I guess I'm a member, myself, of the "programming priesthood" that the Times mentions. Although it's been years, I've written my share of assembly-language code. But I still appreciate the enormous significance of the advancements that have put computing power into the hands of end-users, advancements that include the programming language Basic, spreadsheets, desktop database environments, and even Web page development tools. Advancements that all began with FORTRAN. We've come so far in so short a time. Consider this:
The first written reference to "software" as a computer term, as something distinct from hardware, did not come until 1958.
Today, the challenge isn't getting users to write their own software, or even to write software for them.
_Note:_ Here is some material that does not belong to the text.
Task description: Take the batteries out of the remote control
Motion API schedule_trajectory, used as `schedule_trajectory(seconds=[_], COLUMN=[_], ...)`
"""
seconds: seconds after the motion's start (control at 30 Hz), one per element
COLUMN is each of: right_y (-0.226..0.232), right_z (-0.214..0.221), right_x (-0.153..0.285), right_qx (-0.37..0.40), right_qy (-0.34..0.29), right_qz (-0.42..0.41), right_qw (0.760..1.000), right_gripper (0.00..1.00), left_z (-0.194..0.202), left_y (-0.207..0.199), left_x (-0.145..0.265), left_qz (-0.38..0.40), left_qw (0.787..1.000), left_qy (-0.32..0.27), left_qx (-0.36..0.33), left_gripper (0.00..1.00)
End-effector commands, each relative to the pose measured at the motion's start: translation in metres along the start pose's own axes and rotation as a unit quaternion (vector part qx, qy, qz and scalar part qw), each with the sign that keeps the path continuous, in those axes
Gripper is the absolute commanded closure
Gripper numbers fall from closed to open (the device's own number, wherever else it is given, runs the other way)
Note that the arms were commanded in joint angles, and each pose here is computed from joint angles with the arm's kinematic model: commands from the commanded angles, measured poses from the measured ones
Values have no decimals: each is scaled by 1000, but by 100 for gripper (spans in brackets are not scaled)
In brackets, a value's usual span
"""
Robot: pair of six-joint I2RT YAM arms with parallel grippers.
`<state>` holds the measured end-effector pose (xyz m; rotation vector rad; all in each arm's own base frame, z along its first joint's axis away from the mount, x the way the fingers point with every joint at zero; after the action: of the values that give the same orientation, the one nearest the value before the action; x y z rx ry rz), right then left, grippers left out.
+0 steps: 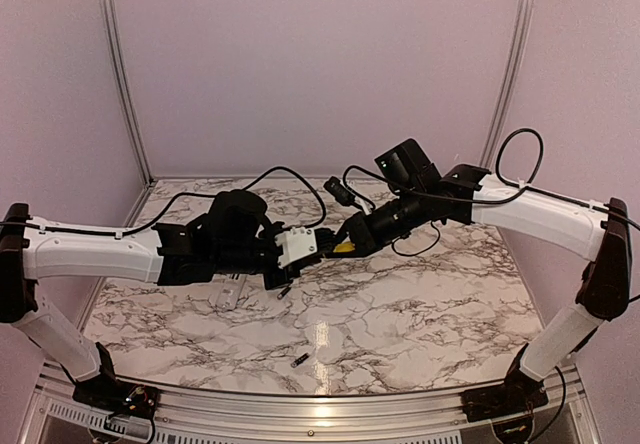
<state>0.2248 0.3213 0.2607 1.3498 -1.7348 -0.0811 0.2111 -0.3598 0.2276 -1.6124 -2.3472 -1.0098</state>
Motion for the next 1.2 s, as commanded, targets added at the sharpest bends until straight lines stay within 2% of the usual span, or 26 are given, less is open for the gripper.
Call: schedule_trajectory(seconds=[0.0, 0.1, 0.37, 0.47, 0.73, 1.0, 1.17], right_y=[10, 6, -1, -6, -30, -57, -60], right_z=[-14, -18, -36, -42, -48, -37, -26], right_x=[8, 10, 20, 27, 59, 90, 91], right_qx=[15, 10, 7, 4, -33, -86, -99], right_qy=[-24, -31, -66, -81, -127, -161, -159], right_qz=[8, 31, 96, 130, 243, 289, 290], right_qw=[1000, 999, 993, 988, 961, 940, 939], right_gripper=[80, 61, 24, 15, 5, 2, 2], left_z=[-3, 1, 17, 26, 59, 100, 117], left_y=[2, 0, -2, -2, -8, 0, 3], left_x=[12, 19, 36, 40, 39, 33, 19], left_qz=[-17, -23, -55, -70, -111, -223, -237], left_qw=[1000, 999, 994, 990, 964, 903, 877], left_qy=[-11, -12, -5, 3, 56, 163, 210], left_qx=[21, 40, 93, 121, 236, 328, 361], left_gripper=[100, 100, 100, 100, 100, 100, 100])
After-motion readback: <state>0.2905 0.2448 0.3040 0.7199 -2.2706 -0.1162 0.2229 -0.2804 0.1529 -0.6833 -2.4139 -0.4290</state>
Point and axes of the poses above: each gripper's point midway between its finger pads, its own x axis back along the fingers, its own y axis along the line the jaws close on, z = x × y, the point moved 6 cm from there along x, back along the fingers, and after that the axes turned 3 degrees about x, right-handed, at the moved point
It's getting them (and, for that matter, the programmers who make up the "programming priesthood") to think, first, about what it is they're trying to do. It's become so easy to generate software that there's a tendency -- even a strong inclination -- to jump right in and start "coding" before thinking about what we need to accomplish. So whenever someone comes to me and asks, "Can you write me a program to do x," I always answer, "What are you trying to accomplish?" Most of the time I can propose writing a program to do y instead, and y will save even more time and money than x. Or I can even propose altering the underlying process. Recently I was asked to create a database to record a metric that had previously been logged on paper. I asked what the metric was used for, thinking that I could further automate the process and delivered already-analyzed results to the end user. However, what I found was that there was no end user. The metric wasn't used by anyone. So we were going to take a useless process and automate it. Instead of, you know, just not collecting it anymore. Which is what we ended up doing.

So that's the new challenge: Getting people to think about the problem before they start thinking of the solution. And we have this challenge in large part because of the pioneering of John Backus and his simple FORTRAN. It's a challenge we're blessed to have.

Rest in peace, John Backus. And rest in peace, my beloved FORTRAN.


Ah yes, as an undergrad at Southern Illinois University in the late 1970's I had to take a semester of foriegn language as part of my general ed. requirement. In a move that I still consider bizarre I was able to substitute a computer language for a human one. So instead of French I took FORTRAN.